Post 2: The Boss’ War

Many of the lyrics in Bruce Springsteen’s “War” are very negative towards all wars past, present and future. The song starts off with the chorus which states “War. What is it good for? Absolutely nothing. Say it again, War. What is it good for? Absolutely nothing.” (Strong and Whitfield) Obviously, these lyrics are saying that there is no reason for war, we cannot accomplish anything from war. Springsteen had a very negative image of wars in general, he was a teen during World War 2 but did not get drafted. But he knew so many that did get drafted and felt like the US should not have been involved with the Vietnam War.

The song goes on to talk about what war does to those involved in it. The lyrics that speak to me the most are “War has shattered many young men’s dreams. Made them disabled bitter and mean. Life is too precious to be fighting wars each day. War can’t give life, it can only takes it away.” (Strong and Whitfield) Many of the men that served in our military during this time were young, they were fresh, eighteen year old boys that were drafted and didn’t have any say in whether they fought or not. Then, these young men go on to either become very proud servicemen or vehemently oppose all wars in the future. The last line of the section about how war only takes life away is my favorite line in the song, so many people die in all wars. The people that die aren’t even just the ones fighting, the civilians that are in the just in the same area including children die as well. A lot of the deaths in Vietnam included children that had nothing to do with it. So although Springsteen did not write the song, we can clearly feel all of his negative feelings throughout. Next week, we will discuss what was going on in the US when Bruce Springsteen released his version of the song.

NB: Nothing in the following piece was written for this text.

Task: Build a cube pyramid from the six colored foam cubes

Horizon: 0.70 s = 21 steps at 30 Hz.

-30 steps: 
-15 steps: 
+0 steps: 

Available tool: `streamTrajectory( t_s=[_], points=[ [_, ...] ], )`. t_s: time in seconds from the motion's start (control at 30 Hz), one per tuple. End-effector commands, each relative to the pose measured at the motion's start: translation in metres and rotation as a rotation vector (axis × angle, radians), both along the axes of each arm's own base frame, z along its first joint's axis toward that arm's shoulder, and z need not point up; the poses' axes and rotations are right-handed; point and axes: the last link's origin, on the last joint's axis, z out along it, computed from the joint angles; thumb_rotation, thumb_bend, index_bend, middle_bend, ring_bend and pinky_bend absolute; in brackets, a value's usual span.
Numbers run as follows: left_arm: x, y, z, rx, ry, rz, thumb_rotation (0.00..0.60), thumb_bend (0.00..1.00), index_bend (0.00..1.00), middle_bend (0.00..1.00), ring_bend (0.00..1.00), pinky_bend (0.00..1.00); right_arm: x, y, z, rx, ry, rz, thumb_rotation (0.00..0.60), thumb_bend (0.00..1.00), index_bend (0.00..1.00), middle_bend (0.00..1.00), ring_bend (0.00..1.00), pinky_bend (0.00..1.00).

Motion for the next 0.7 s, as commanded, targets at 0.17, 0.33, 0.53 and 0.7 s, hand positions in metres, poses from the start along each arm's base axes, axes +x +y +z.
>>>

Springsteen, Bruce. Bruce Springsteen & the E Street Band Live, 1975-85. By Barrett Strong and Norman Whitfield. Columbia Records/CBS, 1986. CD.


One thought on “Post 2: The Boss’ War

  1. Caitlin, This is really good and you are right on target when you want to find out what was going on in 1984-1985 when it comes to America’s wars. One starting point would be the Invasion of Grenada, which happened in 1983.

    And have you listened closely to the spoken introduction Springsteen gives on his on the 1985 live album version? I think it is incredibly relevant.